The existing tasklet mechanism has a single global
spinlock that is taken every-time the global list
is touched. And we use this lock quite a lot - when
we call do_tasklet_work which is called via an softirq
and from the idle loop. We take the lock on any
operation on the tasklet_list.

The problem we are facing is that there are quite a lot of
tasklets scheduled. The most common one that is invoked is
the one injecting the VIRQ_TIMER in the guest. Guests
are not insane and don't set the one-shot or periodic
clocks to be in sub 1ms intervals (causing said tasklet
to be scheduled for such small intervalls).

The problem appears when PCI passthrough devices are used
over many sockets and we have an mix of heavy-interrupt
guests and idle guests. The idle guests end up seeing
1/10 of its RUNNING timeslice eaten by the hypervisor
(and 40% steal time).

The mechanism by which we inject PCI interrupts is by
hvm_do_IRQ_dpci which schedules the hvm_dirq_assist
tasklet every time an interrupt is received.
The callchain is:

_asm_vmexit_handler
 -> vmx_vmexit_handler
    ->vmx_do_extint
        -> do_IRQ
            -> __do_IRQ_guest
                -> hvm_do_IRQ_dpci
                   tasklet_schedule(&dpci->dirq_tasklet);
                   [takes lock to put the tasklet on]

[later on the schedule_tail is invoked which is 'vmx_do_resume']

vmx_do_resume
 -> vmx_asm_do_vmentry
        -> call vmx_intr_assist
          -> vmx_process_softirqs
            -> do_softirq
              [executes the tasklet function, takes the
               lock again]

While on other CPUs they might be sitting in a idle loop
and invoked to deliver an VIRQ_TIMER, which also ends
up taking the lock twice: first to schedule the
v->arch.hvm_vcpu.assert_evtchn_irq_tasklet (accounted to
the guests' BLOCKED_state); then to execute it - which is
accounted for in the guest's RUNTIME_state.

The end result is that on a 8 socket machine with
PCI passthrough, where four sockets are busy with interrupts,
and the other sockets have idle guests - we end up with
the idle guests having around 40% steal time and 1/10
of its timeslice (3ms out of 30 ms) being tied up
taking the lock. The latency of the PCI interrupts delieved
to guest is also hindered.

With this patch the problem disappears completly.
That is removing the lock for the PCI passthrough use-case
(the 'hvm_dirq_assist' case) by not using tasklets at all.

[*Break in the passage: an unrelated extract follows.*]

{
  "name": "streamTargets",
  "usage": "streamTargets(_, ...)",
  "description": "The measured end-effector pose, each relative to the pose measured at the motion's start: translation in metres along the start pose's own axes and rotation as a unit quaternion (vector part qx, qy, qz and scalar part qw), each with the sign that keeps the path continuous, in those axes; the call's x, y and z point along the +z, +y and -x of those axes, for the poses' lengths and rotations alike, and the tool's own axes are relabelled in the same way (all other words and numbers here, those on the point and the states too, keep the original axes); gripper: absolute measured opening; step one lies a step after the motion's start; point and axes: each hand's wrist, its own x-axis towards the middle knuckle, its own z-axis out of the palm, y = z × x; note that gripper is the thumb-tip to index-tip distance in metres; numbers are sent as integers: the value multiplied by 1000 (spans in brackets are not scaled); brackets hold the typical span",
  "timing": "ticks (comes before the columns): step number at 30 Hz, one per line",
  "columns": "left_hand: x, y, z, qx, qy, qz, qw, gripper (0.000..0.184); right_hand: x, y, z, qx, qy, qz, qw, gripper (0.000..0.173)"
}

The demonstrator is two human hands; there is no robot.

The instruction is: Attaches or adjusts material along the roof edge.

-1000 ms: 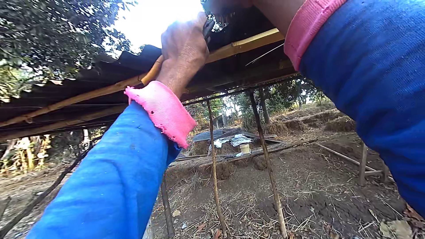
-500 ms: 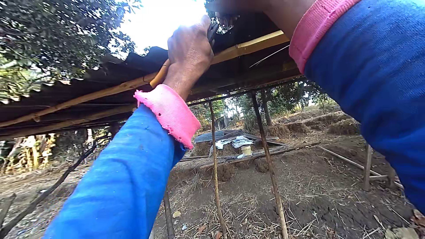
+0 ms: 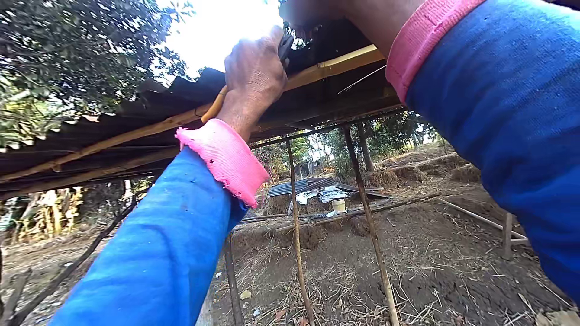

The patch is simple - instead of scheduling an tasklet
we schedule our own softirq - HVM_DPCI_SOFTIRQ, which will
take care of running 'hvm_dirq_assist'. The information we need
on each CPU is which 'struct hvm_pirq_dpci' structure the
'hvm_dirq_assist' needs to run on. That is simple solved by
threading the 'struct hvm_pirq_dpci' through a linked list.
The rule of only running one 'hvm_dirq_assist' for only
one 'hvm_pirq_dpci' is also preserved by having
'schedule_dpci_for' ignore any subsequent calls for an domain
which has already been scheduled.

Since we are using 'hvm_pirq_dpci' structure it is setup in
'pt_irq_create_bind' - we check if via 'pt_pirq_softirq_active'
whether the 'hvm_dirq_assist' is still outstanding on the
'pirq' and if so spin up to a second calling softirq
to flush it out. This replaces the 'tasklet_kill' which
had been previously done in 'pt_irq_destroy_bind' via
the 'pt_pirq_cleanup_check'.

The mechanism to tear it down is more complex as there
are three ways it can be executed. To make it simpler
everything revolves around 'pt_pirq_softirq_active'. If it
returns -EGAIN that means there is an outstanding softirq
that needs to finish running before we can continue tearing
down. With that in mind:

a) pci_clean_dpci_irq. This gets called when the guest is
   being destroyed. We end up calling 'pt_pirq_softirq_active'
   to see if it is OK to continue the destruction.

   The scenarios in which the 'struct pirq' (and subsequently
   the 'hvm_pirq_dpci') gets destroyed is when:

   - guest did not use the pirq at all after setup.
   - guest did use pirq, but decided to mask and left it in that
     state.
   - guest did use pirq, but crashed.

   In all of those scenarios we end up calling
   'pt_pirq_softirq_active' to check if the softirq is still
   active. Read below on the 'pt_pirq_softirq_active' loop.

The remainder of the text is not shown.